═════ Excerpted data
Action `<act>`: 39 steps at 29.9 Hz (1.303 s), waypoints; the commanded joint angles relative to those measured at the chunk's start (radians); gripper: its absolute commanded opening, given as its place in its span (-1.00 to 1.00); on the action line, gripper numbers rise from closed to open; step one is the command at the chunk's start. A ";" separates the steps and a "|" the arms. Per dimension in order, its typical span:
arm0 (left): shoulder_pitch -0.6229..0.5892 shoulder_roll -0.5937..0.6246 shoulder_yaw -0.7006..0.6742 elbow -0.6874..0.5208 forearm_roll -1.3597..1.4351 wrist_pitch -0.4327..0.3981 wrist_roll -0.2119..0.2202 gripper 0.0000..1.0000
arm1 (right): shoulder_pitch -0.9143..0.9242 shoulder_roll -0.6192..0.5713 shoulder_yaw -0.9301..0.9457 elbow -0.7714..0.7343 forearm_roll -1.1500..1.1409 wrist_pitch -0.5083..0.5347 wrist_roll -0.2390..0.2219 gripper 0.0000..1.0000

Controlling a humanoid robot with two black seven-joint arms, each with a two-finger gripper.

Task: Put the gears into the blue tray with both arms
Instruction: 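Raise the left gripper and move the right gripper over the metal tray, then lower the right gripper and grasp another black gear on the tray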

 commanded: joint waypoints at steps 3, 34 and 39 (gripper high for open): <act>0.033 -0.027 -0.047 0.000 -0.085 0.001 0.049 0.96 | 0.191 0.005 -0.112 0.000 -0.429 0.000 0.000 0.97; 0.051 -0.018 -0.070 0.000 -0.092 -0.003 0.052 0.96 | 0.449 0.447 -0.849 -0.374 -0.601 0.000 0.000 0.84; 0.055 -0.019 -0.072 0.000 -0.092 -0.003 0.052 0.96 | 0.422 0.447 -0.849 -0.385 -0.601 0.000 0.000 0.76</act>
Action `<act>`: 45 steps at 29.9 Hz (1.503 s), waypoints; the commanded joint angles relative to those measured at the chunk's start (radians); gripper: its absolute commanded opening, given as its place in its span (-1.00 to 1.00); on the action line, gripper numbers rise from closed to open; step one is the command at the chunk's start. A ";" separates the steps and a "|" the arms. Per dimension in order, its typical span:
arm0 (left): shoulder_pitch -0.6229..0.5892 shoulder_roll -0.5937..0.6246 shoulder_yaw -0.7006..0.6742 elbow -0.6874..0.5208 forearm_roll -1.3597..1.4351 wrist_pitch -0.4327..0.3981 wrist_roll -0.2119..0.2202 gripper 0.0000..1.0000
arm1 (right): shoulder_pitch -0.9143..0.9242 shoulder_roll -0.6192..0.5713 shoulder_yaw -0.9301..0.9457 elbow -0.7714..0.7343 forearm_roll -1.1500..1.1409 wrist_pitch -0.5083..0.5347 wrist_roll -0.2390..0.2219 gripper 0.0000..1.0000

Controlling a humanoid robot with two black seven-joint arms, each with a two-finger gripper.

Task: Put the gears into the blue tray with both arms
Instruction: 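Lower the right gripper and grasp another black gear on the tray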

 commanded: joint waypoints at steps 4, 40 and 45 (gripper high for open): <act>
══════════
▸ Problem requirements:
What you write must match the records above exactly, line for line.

▸ Completed task:
Action `<act>`: 39 steps at 29.9 Hz (1.303 s), waypoints; the commanded joint angles relative to those measured at the chunk's start (radians); gripper: its absolute commanded opening, given as its place in its span (-1.00 to 1.00); on the action line, gripper numbers rise from closed to open; step one is the command at the chunk's start. A ";" separates the steps and a "|" the arms. Per dimension in order, its typical span:
arm0 (left): shoulder_pitch -0.6229..0.5892 shoulder_roll -0.5937..0.6246 shoulder_yaw -0.7006..0.6742 elbow -0.6874..0.5208 forearm_roll -1.3597..1.4351 wrist_pitch -0.4327..0.3981 wrist_roll -0.2119..0.2202 gripper 0.0000..1.0000
arm1 (right): shoulder_pitch -0.9143..0.9242 shoulder_roll -0.6192..0.5713 shoulder_yaw -0.9301..0.9457 elbow -0.7714..0.7343 forearm_roll -1.1500..1.1409 wrist_pitch -0.5083..0.5347 wrist_roll -0.2390..0.2219 gripper 0.0000..1.0000

Controlling a humanoid robot with two black seven-joint arms, each with a two-finger gripper.

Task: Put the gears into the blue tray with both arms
Instruction: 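Raise the left gripper and move the right gripper over the metal tray, then lower the right gripper and grasp another black gear on the tray
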
 commanded: joint waypoints at steps 3, 34 and 39 (gripper high for open): <act>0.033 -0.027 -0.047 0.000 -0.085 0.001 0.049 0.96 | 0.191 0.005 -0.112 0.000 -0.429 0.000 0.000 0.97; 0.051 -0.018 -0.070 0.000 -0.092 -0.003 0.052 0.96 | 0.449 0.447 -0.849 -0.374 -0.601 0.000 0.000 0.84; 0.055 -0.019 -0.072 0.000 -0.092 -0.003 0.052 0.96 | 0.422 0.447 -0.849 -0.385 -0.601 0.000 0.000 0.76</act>
Action `<act>`: 45 steps at 29.9 Hz (1.503 s), waypoints; the commanded joint angles relative to those measured at the chunk's start (radians); gripper: its absolute commanded opening, given as its place in its span (-1.00 to 1.00); on the action line, gripper numbers rise from closed to open; step one is the command at the chunk's start. A ";" separates the steps and a "|" the arms. Per dimension in order, its typical span:
arm0 (left): shoulder_pitch -0.6229..0.5892 shoulder_roll -0.5937..0.6246 shoulder_yaw -0.7006..0.6742 elbow -0.6874..0.5208 forearm_roll -1.3597..1.4351 wrist_pitch -0.4327..0.3981 wrist_roll -0.2119..0.2202 gripper 0.0000..1.0000
arm1 (right): shoulder_pitch -0.9143..0.9242 shoulder_roll -0.6192..0.5713 shoulder_yaw -0.9301..0.9457 elbow -0.7714..0.7343 forearm_roll -1.1500..1.1409 wrist_pitch -0.5083..0.5347 wrist_roll -0.2390..0.2219 gripper 0.0000..1.0000

Controlling a humanoid robot with two black seven-joint arms, each with a two-finger gripper.

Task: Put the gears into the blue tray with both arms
Instruction: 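Lower the right gripper and grasp another black gear on the tray
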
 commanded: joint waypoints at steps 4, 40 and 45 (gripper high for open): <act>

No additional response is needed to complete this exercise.